AVUKAT ŞERİF YILMAZ 05 Mart 2023 AVUKAT ŞERİF YILMAZ

Deprem (Yer sarsıntısı), yangın, su baskını, yer kayması, kaya düşmesi, çığ, tasman ve benzeri afetlerde; yapıları ve kamu tesisleri genel hayata etkili olacak derecede zarar gören veya görmesi muhtemel olan yerlerde alınacak tedbirlerle yapılacak yardımlar hakkında 7269 sayılı Umumi Hayata Müessir Afetler Dolayısıyla Alınacak Tedbirlerle Yapılacak Yardımlara Dair Kanun hükümleri uygulanır.

Bu kanununa ve Afetlerin Genel Hayata Etkililiğine İlişkin Temel Kurallar Hakkında Yönetmelik hükümlerine göre de olmuş veya olması muhtemel afetlerin o yerin genel hayatına etkili olup olmadığı T.C. Çevre, Şehircilik ve İklim Bakanlığı tarafından belirlenir ve ilan edilir.

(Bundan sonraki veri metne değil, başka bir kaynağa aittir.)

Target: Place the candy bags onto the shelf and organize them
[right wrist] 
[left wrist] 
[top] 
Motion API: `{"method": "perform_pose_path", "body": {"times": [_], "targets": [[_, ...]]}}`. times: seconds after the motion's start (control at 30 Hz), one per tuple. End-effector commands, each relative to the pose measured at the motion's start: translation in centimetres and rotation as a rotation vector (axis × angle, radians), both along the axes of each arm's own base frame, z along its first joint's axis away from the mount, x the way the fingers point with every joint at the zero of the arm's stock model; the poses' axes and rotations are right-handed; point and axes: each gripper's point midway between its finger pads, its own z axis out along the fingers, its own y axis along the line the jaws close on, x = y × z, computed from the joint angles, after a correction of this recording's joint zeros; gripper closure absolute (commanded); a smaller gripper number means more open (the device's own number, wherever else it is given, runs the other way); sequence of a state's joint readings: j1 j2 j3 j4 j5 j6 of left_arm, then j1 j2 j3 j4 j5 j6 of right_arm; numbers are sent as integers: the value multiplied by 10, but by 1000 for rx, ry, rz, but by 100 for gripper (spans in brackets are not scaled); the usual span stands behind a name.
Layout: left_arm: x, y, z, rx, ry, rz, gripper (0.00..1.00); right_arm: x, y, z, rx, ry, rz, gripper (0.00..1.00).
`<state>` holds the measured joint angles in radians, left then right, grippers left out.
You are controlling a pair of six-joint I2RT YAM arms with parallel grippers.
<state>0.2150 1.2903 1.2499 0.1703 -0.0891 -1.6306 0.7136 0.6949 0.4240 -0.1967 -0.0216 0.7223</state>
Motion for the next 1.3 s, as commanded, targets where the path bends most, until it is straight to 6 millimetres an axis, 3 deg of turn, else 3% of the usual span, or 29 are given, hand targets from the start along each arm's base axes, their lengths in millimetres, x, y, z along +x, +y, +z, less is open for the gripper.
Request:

Bu mevzuat hükümlerine göre afetin meydana geldiği il, ilçe, bedelde, köy ve mahalleler hükümet tarafından afet bölgesi ilan edilir. Bu ilanla birlikte ancak afet bölgesinde yıkılan, yanan veya ağır hasara uğrayan veya uğraması muhtemel olan binalarla imar planları gereğince kamulaştırılmasında zorunluluk bulunan yerlerdeki binalarda oturan ailelere hak sahibi olmaları şartıyla konut yaptırılabilir veya kredi verilebilir.

İşte 6 Şubat 2023 tarihinde Kahramanmaraş ilimizin Pazarcık ve Elbistan ilçeleri merkezli, 7,7 ve 7,6 büyüklüğünde iki bağımsız depremle birlikte öncelikle Hatay, Kahramanmaraş, Adıyaman, Adana, Osmaniye, Gaziantep, Şanlıurfa, Kilis, Malatya ve Diyarbakır illerimizin idari sınırları afet bölgesi ilan edildi. Daha sonra bu illerimize Elâzığ ilimiz ile Sivas İlimizin Gürün ilçesi de dahil edildi.

Bu illerimizde ve ilçemizde deprem sonrası hemen hasar tespit çalışmaları yapılmaya başlamıştır. Bu tespitlerde konut, işyeri ve hayvan ağılları hakkında “yıkık”, “acil yıkılacak”, “ağır hasarlı”, “orta hasarlı”, “az hasarlı” ya da “hasarsız“ şeklinde raporlar düzenlenmektedir.

Mevzuat ve teknik çalışmalar sonucu hasar tespiti yapıldıktan sonra bu yıkılan veya ağır hasar gören ya da muhtemel etkilenecek binalarla mülkiyet ilişkisini belgelendirilen afetzedeler yeniden yapılacak binalardan veya verilecek inşaat kredilerinden yararlandırılırlar. Biz bunlara mevzuatın dili ile “Hak sahibi“ diyoruz.

Peki bu hak sahipleri kimlerdir?

Bu soruya Afet Sebebiyle Hak Sahibi Olanların Tespiti Hakkında Yönetmelik hükümlerine göre şu şekilde cevaplayabiliriz.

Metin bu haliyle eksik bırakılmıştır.